Citicoline is a water-soluble compound with greater than 90% bioavailability. PK studies in healthy adults have shown oral doses of citicoline to be rapidly absorbed, with less than 1% excreted in the feces. Plasma levels peak in a biphasic manner, at 1 hr after ingestion followed by a second larger peak at 24 hrs post-dosing.
Citicoline is metabolized in the gut wall and liver. The byproducts of exogenous citicoline formed by hydrolysis in the intestinal wall are choline and cytidine. Following absorption, choline and cytidine are dispersed throughout the body, enter systemic circulation for utilization in various biosynthetic pathways and cross the blood-brain barrier for re-synthesis into citicoline in the brain.

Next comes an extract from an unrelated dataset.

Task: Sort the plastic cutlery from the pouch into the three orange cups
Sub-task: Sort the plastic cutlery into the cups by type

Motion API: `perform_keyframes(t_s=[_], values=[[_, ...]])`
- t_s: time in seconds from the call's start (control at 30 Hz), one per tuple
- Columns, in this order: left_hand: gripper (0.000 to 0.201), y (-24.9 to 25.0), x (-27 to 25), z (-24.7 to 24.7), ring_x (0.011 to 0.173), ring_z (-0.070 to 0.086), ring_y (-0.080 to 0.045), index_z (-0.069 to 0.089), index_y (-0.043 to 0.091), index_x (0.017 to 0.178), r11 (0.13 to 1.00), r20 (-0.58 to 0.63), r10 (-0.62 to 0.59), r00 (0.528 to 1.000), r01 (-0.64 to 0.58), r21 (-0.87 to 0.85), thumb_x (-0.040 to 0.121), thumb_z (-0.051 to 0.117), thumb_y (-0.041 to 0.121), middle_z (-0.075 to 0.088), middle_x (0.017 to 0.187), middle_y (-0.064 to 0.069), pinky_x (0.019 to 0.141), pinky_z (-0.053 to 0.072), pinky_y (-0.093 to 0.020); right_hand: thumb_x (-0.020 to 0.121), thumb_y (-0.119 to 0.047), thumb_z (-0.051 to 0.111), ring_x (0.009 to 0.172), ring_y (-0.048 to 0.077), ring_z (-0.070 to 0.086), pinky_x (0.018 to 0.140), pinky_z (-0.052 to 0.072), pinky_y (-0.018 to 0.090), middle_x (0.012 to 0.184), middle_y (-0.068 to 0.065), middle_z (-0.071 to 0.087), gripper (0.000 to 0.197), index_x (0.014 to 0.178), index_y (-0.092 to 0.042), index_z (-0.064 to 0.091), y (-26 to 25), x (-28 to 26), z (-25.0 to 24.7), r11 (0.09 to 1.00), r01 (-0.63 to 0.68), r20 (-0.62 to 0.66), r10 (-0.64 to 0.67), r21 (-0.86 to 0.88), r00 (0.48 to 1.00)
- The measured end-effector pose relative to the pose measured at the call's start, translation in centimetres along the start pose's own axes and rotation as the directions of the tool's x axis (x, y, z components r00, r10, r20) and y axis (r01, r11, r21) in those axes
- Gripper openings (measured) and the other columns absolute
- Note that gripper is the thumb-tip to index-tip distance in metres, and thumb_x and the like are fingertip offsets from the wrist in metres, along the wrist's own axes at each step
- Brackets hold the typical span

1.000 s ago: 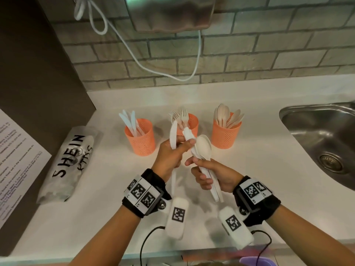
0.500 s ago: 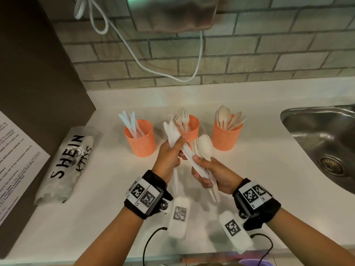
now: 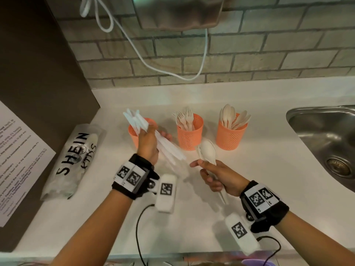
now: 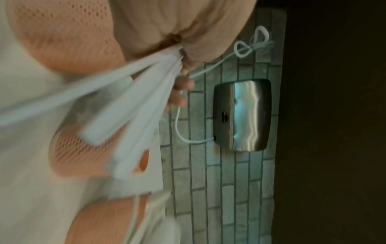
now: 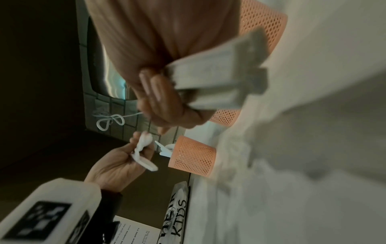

Pharmacokinetic studies using 14C citicoline show citicoline elimination occurs mainly via respiratory CO2 and urinary excretion, in two phases, mirroring the biphasic plasma peaks. The initial peak in plasma concentration is followed by a sharp decline, which then slows over the next 4 to 10 hrs. In the second phase, an initially rapid decline after the 24-hr plasma peak is similarly followed by a slower elimination rate. The elimination t½ is 56 hrs for CO2 and 71 hrs for urinary excretion.